Selon Maurice Sachs, écrivain et amateur de la vie nocturne parisienne, les premières salles de danse ont ouvert leurs portes à Paris il y a cent ans, en 1921. Pendant la Première Guerre mondiale, les soirées mondaines et les bals n'étaient pas considérés comme appropriés pour les jeunes femmes, mais la boîte de nuit n'a pas tardé à faire son apparition. Jusque-là, les bals populaires se tenaient à Montmartre ou Montparnasse pour les bourgeois et les aristocrates, mais la salle de danse a inauguré une nouvelle ère dans laquelle les femmes pouvaient s'aventurer seules et sans jugement en toute sécurité. Sachs écrit dans la décennie de l'Illusion : Paris 1918-1928 : "Un vrai dancing a des murs laqués de rouge, des lanternes orange et bleues ; un clair-obscur et des mains pressées ; à gauche, un orchestre de tango, à droite, un groupe de jazz : piano, trombone, saxophone, batterie et cymbales en coquillage." En 1925, on compte plus d'une centaine de ces établissements répartis dans la capitale. Le Perroquet, Chez Florence, Florida, Gaya, Bricktop et Delli's ne sont que quelques noms aujourd'hui oubliés. Il ne reste plus que Maxim's et Le Boeuf sur le Toit, ce dernier ayant été récemment restauré par le designer Alexis Mabille. Grâce à sa popularité auprès de l'avant-garde parisienne, notamment le poète Jean Cocteau, Le Boeuf reste un symbole des années folles. Les années d'entre-deux-guerres marquent la période des grands bals surréalistes d'Etienne de Beaumont ou de Charles de Noailles dans leur hôtel près de la place des États-Unis. 

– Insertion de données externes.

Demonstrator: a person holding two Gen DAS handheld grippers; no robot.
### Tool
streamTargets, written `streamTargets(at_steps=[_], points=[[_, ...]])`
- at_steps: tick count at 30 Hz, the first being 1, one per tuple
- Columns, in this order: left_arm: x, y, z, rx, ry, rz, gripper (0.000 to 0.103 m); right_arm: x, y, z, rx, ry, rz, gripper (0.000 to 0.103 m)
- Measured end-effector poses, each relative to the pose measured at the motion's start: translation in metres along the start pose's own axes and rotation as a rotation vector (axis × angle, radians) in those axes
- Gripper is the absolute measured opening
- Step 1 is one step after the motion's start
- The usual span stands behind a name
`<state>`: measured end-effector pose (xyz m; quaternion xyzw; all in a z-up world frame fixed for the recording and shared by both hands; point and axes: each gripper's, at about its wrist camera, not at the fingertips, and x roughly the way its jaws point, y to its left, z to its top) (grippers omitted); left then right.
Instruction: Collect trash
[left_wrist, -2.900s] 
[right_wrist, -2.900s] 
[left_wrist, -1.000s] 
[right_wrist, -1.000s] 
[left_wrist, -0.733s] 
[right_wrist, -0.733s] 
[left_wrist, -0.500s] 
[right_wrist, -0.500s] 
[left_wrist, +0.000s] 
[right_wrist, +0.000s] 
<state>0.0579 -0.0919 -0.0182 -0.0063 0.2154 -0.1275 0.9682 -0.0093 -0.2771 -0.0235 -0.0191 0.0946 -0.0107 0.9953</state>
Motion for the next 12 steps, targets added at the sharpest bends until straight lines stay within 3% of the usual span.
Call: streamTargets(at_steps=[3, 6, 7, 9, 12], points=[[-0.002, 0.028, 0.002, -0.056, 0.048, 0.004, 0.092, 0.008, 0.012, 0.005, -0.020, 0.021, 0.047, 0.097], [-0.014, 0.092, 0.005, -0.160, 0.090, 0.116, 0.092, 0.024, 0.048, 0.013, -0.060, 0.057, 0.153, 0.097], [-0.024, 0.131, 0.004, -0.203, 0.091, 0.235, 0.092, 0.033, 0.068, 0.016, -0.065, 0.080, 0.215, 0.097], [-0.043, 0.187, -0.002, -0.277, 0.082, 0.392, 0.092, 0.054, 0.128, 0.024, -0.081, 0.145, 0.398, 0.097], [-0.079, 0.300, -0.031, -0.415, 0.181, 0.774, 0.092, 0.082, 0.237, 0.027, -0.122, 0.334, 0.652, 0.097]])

Ce Paris en pleine effervescence dansante était aussi débauché que l'époque post-révolutionnaire du XVIIIe siècle, lorsque les proches de ceux qui avaient perdu la vie sous la guillotine pendant le règne de la Terreur organisaient des bals de victimes. C'était l'époque des bordels les plus somptueux, où les hommes - et aussi les couples - venaient finir la nuit avec des femmes et du champagne coulant à flot. Les noms de ces établissements sont restés célèbres : Le Sphinx, Le Chabanais et Le One-Two-Two, tristement célèbre pour avoir servi d'antenne à la Gestapo pendant l'occupation allemande de la Seconde Guerre mondiale.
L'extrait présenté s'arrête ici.